(Supplied material)

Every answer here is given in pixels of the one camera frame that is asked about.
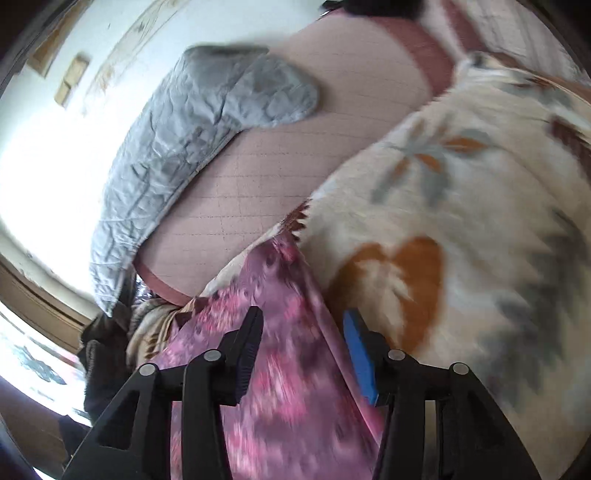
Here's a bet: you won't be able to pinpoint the wooden window frame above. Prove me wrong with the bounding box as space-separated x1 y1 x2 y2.
0 256 95 352

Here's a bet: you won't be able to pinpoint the grey quilted cover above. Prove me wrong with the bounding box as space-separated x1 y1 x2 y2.
89 44 321 318

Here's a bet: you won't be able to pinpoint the pink quilted sofa backrest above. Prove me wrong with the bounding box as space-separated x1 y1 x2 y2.
134 0 481 308

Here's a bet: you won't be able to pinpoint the wooden wall blocks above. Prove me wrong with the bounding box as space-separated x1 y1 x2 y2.
28 28 93 109

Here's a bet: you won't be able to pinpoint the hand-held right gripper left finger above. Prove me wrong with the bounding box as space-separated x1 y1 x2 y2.
62 306 264 480

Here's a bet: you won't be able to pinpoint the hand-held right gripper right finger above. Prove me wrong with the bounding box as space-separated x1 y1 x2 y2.
343 310 541 480

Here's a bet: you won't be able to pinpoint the purple floral shirt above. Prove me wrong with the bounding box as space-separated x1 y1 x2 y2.
159 231 386 480

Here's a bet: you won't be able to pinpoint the dark brown fuzzy garment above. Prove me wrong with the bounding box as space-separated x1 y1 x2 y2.
78 311 141 418

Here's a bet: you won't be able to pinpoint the leaf print blanket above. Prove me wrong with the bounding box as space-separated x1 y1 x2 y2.
124 51 591 480

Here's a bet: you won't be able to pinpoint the black garment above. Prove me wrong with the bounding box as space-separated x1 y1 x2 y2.
321 0 432 23

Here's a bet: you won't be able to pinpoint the striped floral cushion cover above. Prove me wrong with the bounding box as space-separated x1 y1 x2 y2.
466 0 578 79

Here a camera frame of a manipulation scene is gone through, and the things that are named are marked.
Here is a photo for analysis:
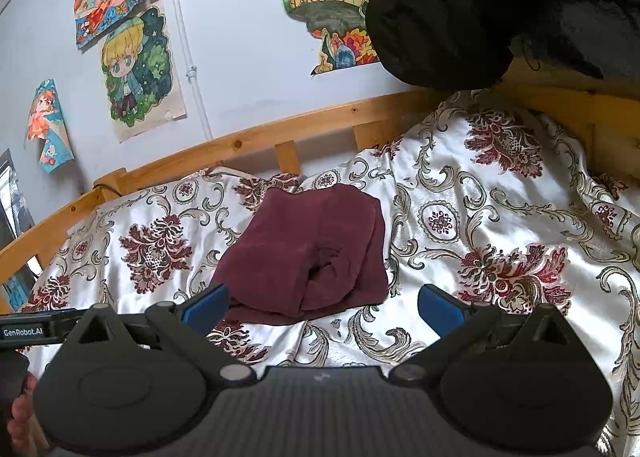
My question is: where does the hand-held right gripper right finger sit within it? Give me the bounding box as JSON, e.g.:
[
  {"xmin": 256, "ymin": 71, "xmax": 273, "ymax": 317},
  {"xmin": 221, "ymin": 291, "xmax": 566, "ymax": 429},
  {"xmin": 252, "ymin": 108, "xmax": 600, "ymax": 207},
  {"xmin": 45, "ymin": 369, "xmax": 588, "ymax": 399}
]
[{"xmin": 390, "ymin": 283, "xmax": 584, "ymax": 384}]

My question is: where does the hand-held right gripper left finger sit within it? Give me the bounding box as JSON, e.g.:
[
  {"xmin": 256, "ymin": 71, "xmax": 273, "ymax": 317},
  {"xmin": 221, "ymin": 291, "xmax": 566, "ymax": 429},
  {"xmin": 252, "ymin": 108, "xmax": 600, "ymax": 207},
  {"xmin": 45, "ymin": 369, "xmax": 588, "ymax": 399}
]
[{"xmin": 62, "ymin": 283, "xmax": 258, "ymax": 384}]

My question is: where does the maroon sweater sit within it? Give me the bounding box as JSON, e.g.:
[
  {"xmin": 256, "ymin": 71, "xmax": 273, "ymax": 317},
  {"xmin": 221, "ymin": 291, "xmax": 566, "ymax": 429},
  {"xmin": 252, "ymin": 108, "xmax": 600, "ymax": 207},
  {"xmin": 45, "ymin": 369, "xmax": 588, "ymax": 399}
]
[{"xmin": 207, "ymin": 183, "xmax": 390, "ymax": 327}]

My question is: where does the person's left hand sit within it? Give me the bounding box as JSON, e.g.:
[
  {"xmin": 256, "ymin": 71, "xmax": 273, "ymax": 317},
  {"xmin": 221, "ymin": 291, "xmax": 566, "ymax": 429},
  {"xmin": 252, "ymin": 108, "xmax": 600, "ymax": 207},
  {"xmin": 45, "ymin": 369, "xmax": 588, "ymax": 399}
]
[{"xmin": 7, "ymin": 372, "xmax": 52, "ymax": 457}]

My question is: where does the floral satin blanket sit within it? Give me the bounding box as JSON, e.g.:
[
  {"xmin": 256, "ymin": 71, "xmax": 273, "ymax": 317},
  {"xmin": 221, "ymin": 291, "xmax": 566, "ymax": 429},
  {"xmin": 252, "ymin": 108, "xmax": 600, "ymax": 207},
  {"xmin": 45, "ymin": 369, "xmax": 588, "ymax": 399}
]
[{"xmin": 20, "ymin": 90, "xmax": 640, "ymax": 457}]

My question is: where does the black padded jacket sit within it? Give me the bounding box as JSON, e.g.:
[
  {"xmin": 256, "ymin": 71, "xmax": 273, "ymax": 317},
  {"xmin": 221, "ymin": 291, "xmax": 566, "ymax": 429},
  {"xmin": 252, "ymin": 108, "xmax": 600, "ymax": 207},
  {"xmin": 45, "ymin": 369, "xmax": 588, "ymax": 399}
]
[{"xmin": 365, "ymin": 0, "xmax": 640, "ymax": 101}]

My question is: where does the dark wall poster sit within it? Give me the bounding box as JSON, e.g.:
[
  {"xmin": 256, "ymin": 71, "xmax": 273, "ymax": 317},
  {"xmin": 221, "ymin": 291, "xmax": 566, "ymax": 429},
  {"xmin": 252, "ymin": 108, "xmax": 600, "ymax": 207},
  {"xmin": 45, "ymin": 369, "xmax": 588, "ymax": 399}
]
[{"xmin": 0, "ymin": 148, "xmax": 37, "ymax": 240}]

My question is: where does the wooden bed frame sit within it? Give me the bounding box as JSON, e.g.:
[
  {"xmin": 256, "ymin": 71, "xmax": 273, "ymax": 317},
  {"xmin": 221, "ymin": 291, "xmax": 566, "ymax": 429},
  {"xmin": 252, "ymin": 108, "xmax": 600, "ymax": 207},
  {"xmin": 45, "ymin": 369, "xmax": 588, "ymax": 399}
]
[{"xmin": 0, "ymin": 57, "xmax": 640, "ymax": 314}]

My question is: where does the small orange-haired figure wall poster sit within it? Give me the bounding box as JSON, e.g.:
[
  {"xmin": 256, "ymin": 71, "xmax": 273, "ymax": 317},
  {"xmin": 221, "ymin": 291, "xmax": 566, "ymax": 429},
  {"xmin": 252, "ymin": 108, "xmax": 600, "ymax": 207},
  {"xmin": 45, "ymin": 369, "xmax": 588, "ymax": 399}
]
[{"xmin": 24, "ymin": 79, "xmax": 76, "ymax": 174}]

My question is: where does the white wall pipe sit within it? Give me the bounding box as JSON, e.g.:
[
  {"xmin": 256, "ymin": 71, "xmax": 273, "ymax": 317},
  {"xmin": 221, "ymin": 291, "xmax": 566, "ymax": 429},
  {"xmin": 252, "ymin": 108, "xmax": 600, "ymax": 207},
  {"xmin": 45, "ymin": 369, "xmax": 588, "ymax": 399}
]
[{"xmin": 171, "ymin": 0, "xmax": 212, "ymax": 144}]

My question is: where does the blond cartoon figure wall poster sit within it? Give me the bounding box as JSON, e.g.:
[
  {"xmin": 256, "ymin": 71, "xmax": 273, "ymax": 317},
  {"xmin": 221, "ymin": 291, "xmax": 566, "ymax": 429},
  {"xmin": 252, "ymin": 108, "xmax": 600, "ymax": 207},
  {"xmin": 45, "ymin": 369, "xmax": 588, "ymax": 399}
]
[{"xmin": 100, "ymin": 6, "xmax": 189, "ymax": 144}]

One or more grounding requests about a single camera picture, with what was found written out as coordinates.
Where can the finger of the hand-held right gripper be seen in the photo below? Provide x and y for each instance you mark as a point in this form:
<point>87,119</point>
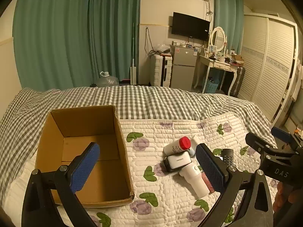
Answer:
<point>280,133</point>
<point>262,144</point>

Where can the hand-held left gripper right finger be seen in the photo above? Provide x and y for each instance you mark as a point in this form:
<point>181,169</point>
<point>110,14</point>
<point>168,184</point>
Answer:
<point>209,167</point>

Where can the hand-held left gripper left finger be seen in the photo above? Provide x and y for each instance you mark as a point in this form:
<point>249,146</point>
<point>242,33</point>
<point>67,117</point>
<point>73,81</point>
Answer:
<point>85,167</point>

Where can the pink brown small item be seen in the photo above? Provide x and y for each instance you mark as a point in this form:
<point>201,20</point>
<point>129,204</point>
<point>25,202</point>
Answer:
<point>208,184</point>

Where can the white roll-on bottle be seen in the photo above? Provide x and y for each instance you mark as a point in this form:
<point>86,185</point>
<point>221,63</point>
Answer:
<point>195,182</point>

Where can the black remote control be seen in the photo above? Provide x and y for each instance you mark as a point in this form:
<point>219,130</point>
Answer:
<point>227,157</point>

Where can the white tube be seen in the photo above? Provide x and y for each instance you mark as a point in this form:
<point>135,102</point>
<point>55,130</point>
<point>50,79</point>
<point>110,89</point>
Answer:
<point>194,144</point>

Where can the black and white charger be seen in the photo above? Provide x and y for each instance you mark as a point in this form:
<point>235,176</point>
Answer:
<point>178,162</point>

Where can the white bottle with red cap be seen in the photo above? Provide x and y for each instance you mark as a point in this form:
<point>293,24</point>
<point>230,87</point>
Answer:
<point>176,147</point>

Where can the brown cardboard box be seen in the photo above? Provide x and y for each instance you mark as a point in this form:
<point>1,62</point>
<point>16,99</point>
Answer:
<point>94,123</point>

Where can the person's right hand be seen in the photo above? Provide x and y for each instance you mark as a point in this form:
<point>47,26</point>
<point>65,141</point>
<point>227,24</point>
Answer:
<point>281,194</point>

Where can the white floral quilt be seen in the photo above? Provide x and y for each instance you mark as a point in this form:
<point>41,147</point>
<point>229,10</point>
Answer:
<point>165,127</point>

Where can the brown suitcase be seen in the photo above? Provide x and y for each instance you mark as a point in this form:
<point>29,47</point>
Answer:
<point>238,80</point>

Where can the white louvred wardrobe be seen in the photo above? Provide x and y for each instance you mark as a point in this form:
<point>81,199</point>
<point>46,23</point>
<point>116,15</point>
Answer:
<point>265,63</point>

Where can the blue plastic basket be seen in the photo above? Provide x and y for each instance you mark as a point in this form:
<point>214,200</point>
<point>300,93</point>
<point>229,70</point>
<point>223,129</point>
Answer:
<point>211,86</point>

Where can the grey checkered bedsheet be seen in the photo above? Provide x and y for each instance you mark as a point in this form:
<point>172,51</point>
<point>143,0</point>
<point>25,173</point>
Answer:
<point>142,101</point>

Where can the clear water jug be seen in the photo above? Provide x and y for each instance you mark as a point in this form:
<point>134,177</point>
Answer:
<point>106,81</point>

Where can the white dressing table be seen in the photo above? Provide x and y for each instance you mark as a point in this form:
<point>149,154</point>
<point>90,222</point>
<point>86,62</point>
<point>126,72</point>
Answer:
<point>220,65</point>

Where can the white flat mop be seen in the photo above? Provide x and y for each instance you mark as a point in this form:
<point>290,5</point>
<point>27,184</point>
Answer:
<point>133,75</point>

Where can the silver small fridge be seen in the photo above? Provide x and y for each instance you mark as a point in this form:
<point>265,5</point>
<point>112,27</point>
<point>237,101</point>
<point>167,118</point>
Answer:
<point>183,66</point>

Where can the white suitcase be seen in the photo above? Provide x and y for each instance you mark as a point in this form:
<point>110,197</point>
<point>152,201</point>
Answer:
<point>158,71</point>

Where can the white oval mirror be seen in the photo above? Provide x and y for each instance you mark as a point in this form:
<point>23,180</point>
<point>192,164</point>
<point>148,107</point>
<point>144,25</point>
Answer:
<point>218,39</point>

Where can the narrow green curtain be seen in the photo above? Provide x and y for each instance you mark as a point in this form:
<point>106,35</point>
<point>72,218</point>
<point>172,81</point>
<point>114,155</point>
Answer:
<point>233,16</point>

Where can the clear plastic bag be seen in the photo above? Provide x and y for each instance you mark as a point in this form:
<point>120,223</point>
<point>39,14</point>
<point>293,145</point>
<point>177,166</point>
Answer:
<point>162,48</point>

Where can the wide green curtain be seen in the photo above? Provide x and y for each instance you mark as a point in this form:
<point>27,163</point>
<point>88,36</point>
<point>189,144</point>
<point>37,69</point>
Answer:
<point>71,40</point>

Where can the black wall television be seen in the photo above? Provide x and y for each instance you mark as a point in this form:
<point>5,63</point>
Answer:
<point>189,26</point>

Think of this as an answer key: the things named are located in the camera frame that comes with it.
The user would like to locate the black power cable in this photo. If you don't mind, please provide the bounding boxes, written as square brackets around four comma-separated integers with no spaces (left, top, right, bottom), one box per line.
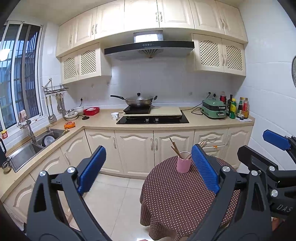
[191,104,204,115]

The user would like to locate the black glass gas hob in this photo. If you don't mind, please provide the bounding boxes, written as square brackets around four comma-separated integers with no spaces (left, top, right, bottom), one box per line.
[116,111,189,125]

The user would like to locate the black induction cooker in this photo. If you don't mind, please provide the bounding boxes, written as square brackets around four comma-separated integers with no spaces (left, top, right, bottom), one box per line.
[123,105,152,114]

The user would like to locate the person's right hand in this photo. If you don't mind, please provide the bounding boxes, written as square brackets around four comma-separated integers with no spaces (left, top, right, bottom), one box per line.
[272,218,284,232]

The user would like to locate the red plastic basket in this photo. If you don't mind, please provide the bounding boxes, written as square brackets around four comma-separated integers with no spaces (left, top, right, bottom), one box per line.
[83,107,100,116]

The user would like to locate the black wire hanging rack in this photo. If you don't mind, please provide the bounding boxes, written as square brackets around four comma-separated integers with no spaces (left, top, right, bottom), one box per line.
[42,79,69,94]

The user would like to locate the stack of bowls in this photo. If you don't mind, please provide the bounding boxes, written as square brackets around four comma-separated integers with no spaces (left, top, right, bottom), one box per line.
[64,109,79,120]

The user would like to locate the pink cup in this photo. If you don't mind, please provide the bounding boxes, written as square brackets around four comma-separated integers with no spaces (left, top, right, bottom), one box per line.
[177,151,192,173]

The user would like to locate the cream base cabinets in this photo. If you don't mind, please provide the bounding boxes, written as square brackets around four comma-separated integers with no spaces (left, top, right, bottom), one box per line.
[0,125,255,223]

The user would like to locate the cream lattice-door cabinet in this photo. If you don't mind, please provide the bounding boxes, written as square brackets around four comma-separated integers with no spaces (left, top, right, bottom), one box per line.
[61,43,112,84]
[191,33,246,76]

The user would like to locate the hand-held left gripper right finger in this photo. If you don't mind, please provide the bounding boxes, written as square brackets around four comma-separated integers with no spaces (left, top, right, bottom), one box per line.
[187,144,273,241]

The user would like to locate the barred sliding window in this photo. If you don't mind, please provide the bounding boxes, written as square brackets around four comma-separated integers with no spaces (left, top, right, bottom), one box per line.
[0,21,44,130]

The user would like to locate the steel wok black handle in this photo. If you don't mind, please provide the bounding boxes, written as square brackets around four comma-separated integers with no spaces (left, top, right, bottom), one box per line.
[110,93,158,107]

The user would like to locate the steel sink faucet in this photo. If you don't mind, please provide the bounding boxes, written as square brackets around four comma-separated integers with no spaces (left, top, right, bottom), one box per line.
[17,110,36,143]

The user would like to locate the glass wok lid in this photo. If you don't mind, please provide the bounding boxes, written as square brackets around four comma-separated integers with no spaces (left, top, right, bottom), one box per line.
[126,93,153,101]

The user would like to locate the steel serving spoon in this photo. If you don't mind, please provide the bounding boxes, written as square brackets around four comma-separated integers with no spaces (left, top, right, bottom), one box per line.
[60,93,67,116]

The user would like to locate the cream upper wall cabinets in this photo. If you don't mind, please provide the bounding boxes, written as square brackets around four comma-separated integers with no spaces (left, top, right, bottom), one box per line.
[56,0,248,57]

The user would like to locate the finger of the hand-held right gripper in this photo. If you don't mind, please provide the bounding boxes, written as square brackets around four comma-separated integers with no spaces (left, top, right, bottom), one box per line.
[237,145,296,186]
[263,129,296,153]

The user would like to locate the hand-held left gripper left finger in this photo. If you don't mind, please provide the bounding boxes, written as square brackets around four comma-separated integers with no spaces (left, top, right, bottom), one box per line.
[26,146,107,241]

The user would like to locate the green electric cooker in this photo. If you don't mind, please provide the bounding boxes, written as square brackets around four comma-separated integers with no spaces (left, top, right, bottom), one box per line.
[201,97,227,120]

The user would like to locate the bundle of wooden chopsticks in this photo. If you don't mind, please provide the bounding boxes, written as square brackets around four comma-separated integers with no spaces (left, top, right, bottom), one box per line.
[169,137,208,160]

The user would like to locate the steel pot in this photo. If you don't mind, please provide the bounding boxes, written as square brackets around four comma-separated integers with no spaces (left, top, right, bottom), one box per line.
[42,136,56,147]

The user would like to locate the wide cream cabinet drawer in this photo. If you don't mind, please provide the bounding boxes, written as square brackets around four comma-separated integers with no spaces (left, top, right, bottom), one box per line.
[194,130,229,145]

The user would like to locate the wooden cutting board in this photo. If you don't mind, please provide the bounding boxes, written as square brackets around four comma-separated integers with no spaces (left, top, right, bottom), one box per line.
[122,107,182,116]

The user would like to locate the orange sauce bottle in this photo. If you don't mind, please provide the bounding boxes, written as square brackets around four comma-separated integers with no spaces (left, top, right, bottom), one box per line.
[243,97,250,119]

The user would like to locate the black range hood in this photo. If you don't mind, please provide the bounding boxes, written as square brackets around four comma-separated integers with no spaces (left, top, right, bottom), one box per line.
[104,30,195,61]

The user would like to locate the stainless steel sink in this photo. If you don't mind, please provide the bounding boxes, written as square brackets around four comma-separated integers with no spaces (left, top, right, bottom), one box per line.
[7,128,70,173]

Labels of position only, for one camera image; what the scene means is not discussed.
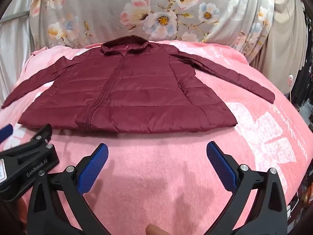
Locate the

(End Supplied material)

[Exercise prompt]
Once a line of the records is found to contain "question", copy it out.

[Response to the exercise]
My question is: where does the hand-held right gripper right finger sit within it? Give me the bounding box as JSON, e.g.:
My question is: where does the hand-held right gripper left finger sit within it? Give me the bounding box as JSON, e.g.:
My question is: where does the maroon sweater sit within it? Give me the bounding box as JSON, e.g.:
My question is: where does the person's left hand sit within it? Give me the bounding box as JSON, e.g.:
My question is: where does the floral satin blanket sit within it? Give me the bounding box as JSON, e.g.:
My question is: where does the black padded jacket sit within it? Give me the bounding box as JSON, e.g.:
My question is: where does the dark wall poster sit within it? Give me the bounding box as JSON, e.g.:
My question is: where does the wooden bed frame sit within it? Give me the bounding box as JSON, e.g.:
My question is: where does the small orange-haired figure wall poster sit within it? Give me the bounding box as JSON, e.g.:
My question is: where does the white wall pipe sit within it? Give me the bounding box as JSON, e.g.:
My question is: where does the blond cartoon figure wall poster sit within it? Give me the bounding box as JSON, e.g.:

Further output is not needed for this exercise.